2004 Denver Annual Meeting (November 7–10, 2004)

Paper No. 4
Presentation Time: 2:30 PM

DEEP-MARINE DEPOSITED HAMERSLEY BIFS: SIGNIFICANCE TO ENVIRONMENTAL CHANGE ACROSS THE ARCHEAN-PALEOPROTEROZOIC BOUNDARY


KRAPEZ, Bryan, School of Earth and Geographical Sciences, The Univ of Western Austrtalia, 35 Striling Highway, Crawley, 6009, bryank@segs.uwa.edu.au

Banded iron formations occur at three levels in the Hamersley Province: (i) in the 2.63-2.59 Ga Marra Mamba Supersequence; (ii) in the 2.50-2.45 Ga Brockman Supersequence; and (iii) in the Boolgeeda Iron Formation of the 2.45-2.41 Ga Turee Creek Supersequence. Most Marra Mamba and Brockman BIFs accompany shelf-derived lowstand turbidites deposited on basin-floor fans, but Weeli Wolli and Woongarra BIFs high in the Brockman Supersequence accompany basalt and rhyolite. Deposition occurred in deep water, below the CCD for Marra Mamba BIFs.
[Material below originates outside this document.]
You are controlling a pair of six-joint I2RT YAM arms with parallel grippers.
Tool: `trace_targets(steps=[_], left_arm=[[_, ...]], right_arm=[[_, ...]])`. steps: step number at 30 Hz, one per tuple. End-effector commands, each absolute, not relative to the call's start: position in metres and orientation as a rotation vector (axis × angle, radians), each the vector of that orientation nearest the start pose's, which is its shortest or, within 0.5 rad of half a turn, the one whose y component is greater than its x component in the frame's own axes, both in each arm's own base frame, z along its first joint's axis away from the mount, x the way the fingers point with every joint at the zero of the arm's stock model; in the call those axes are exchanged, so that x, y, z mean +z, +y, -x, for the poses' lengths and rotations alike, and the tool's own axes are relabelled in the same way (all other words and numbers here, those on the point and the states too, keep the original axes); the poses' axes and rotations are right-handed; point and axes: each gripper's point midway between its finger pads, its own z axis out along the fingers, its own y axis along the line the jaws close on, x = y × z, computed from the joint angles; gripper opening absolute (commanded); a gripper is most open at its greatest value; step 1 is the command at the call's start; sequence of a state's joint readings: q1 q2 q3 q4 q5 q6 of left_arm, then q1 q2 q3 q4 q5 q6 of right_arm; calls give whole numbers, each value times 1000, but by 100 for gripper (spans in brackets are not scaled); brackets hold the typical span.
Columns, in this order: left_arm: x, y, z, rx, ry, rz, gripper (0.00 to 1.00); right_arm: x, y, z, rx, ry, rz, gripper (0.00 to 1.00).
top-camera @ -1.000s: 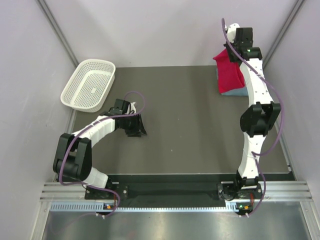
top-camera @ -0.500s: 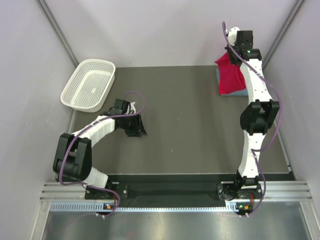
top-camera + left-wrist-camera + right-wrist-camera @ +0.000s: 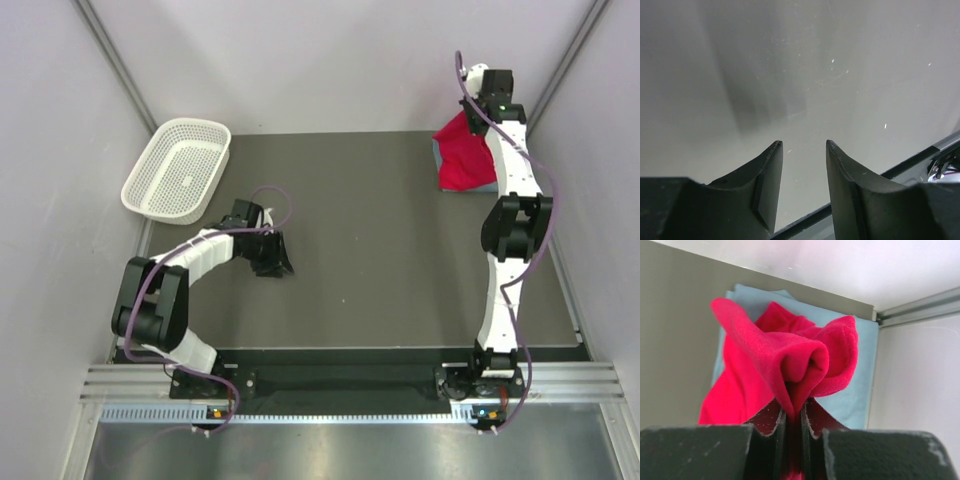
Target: Fold and stack the t-shirts
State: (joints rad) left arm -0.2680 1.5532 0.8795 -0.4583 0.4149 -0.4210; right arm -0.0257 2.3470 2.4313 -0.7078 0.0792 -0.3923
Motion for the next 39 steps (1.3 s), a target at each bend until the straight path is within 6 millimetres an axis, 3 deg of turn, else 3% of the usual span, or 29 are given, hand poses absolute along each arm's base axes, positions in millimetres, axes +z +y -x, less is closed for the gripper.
trace_targets(steps=[1, 15, 18, 30, 39], left_arm=[[58, -169, -286, -784, 2739, 81, 45], [43, -164, -290, -723, 2809, 101, 45], [42, -165, -293, -717, 2818, 107, 44], [34, -168, -303, -708, 2856, 157, 44], [28, -171, -308, -703, 2885, 173, 44]], right_arm=[[240, -64, -642, -341, 2051, 303, 0], [209, -98, -675, -364, 1988, 245, 0], [193, -107, -680, -376, 1998, 233, 0], [160, -148, -680, -485, 2023, 145, 0], [130, -161, -677, -508, 2071, 145, 0]])
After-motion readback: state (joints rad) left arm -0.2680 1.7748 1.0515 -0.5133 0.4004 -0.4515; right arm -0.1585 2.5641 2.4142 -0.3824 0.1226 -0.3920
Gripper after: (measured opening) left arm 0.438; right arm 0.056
An intra-basinal, volcanogenic origin of the precursor sediments to BIF is implied by volcanosedimentary associations. Much layering and lamination in BIF is secondary, with magnetite defining an extensional metamorphic fabric. The chert component is of diagenetic origin: recording precompaction replacement during sea-floor silicification in chert mesobands and compaction-related replacement in BIF microbands. The precompaction source of silica was ambient sea-water diffused across the sediment-water interface but its syncompaction source was connate pore-fluid. Draped lamination, ghost grading, clastic fragments and Tab rhythms indicate that the precursor sediments to most BIFs were deposited from density currents and not by chemogenic pelagic settling, whereas most microbanding is plane lamination. The precursor sediments to BIFs preserving density-current rhythms were resedimented within the basin realm, but Weeli Wolli and Woongarra BIFs lack density-current rhythms and are diffusely to chaotically laminated. Boolgeeda BIFs are different, preserving turbidite rhythms, little evidence of precursor sediments and only minor diagenetic chert but almost complete replacement by metamorphic magnetite. Boolgeeda BIFs may have been sideritic mudrocks but the precursor sediments to other BIFs were in situ or resedimented hydrothermal muds. Precompaction particles of iron oxyhydroxides (now hematite) preserved in Brockman BIFs were precipitated from hydrothermal fluids oxidised by ambient sea-water. Similar particles have yet to be discovered in Marra Mamba BIFs, implying that vent-derived ferrous iron was adsorbed in clay-mineral complexes and that ambient sea-water at that time contained little or no oxygen.